-------- Given material

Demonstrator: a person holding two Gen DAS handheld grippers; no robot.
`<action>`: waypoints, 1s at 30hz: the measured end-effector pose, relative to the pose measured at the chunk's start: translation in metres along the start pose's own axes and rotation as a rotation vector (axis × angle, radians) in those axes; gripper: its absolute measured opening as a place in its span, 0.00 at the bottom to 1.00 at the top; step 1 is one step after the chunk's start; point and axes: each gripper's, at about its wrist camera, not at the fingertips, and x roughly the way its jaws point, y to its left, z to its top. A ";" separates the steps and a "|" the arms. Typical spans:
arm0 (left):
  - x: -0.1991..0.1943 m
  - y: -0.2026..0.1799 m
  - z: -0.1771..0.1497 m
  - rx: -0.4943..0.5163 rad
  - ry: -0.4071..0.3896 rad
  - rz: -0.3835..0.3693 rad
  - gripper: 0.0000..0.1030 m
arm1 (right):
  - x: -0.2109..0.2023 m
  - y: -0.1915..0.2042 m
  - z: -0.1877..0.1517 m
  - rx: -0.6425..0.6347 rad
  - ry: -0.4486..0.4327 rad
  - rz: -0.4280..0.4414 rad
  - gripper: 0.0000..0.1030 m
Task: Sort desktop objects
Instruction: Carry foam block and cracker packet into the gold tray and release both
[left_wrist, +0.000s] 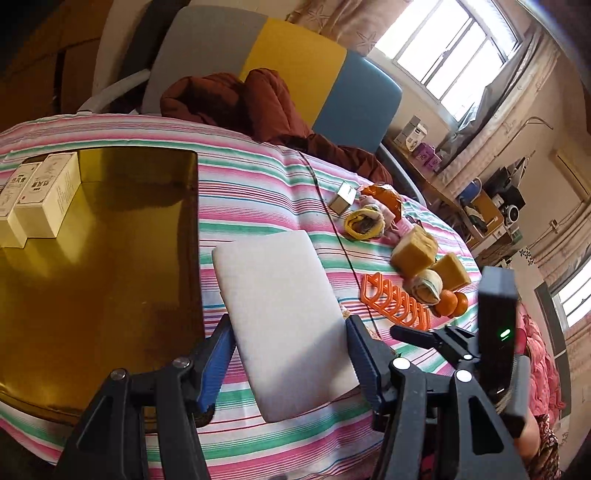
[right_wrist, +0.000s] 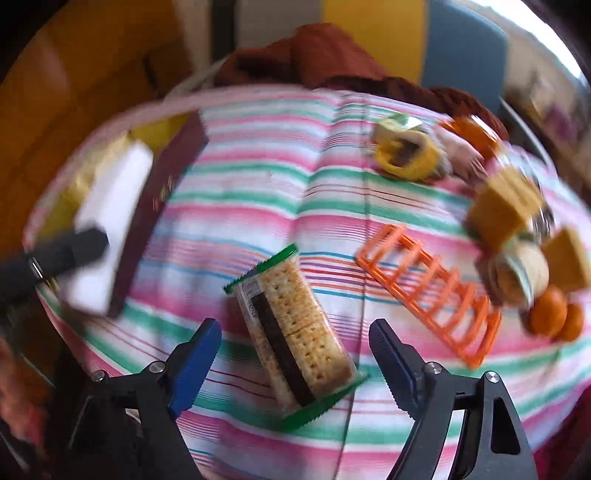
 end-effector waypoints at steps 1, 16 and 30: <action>-0.001 0.003 0.001 -0.001 -0.003 0.006 0.59 | 0.006 0.004 0.001 -0.039 0.019 -0.016 0.76; -0.012 0.079 0.033 -0.034 -0.010 0.107 0.59 | -0.013 0.011 0.044 0.081 -0.009 0.197 0.45; 0.045 0.145 0.104 0.066 0.088 0.331 0.66 | 0.023 0.109 0.152 0.158 -0.006 0.377 0.45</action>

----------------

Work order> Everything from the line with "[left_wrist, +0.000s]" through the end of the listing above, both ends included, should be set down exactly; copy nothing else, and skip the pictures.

Your solution>
[left_wrist, +0.000s] 
[right_wrist, +0.000s] 
 end-effector waypoints at steps 1, 16 and 30: <action>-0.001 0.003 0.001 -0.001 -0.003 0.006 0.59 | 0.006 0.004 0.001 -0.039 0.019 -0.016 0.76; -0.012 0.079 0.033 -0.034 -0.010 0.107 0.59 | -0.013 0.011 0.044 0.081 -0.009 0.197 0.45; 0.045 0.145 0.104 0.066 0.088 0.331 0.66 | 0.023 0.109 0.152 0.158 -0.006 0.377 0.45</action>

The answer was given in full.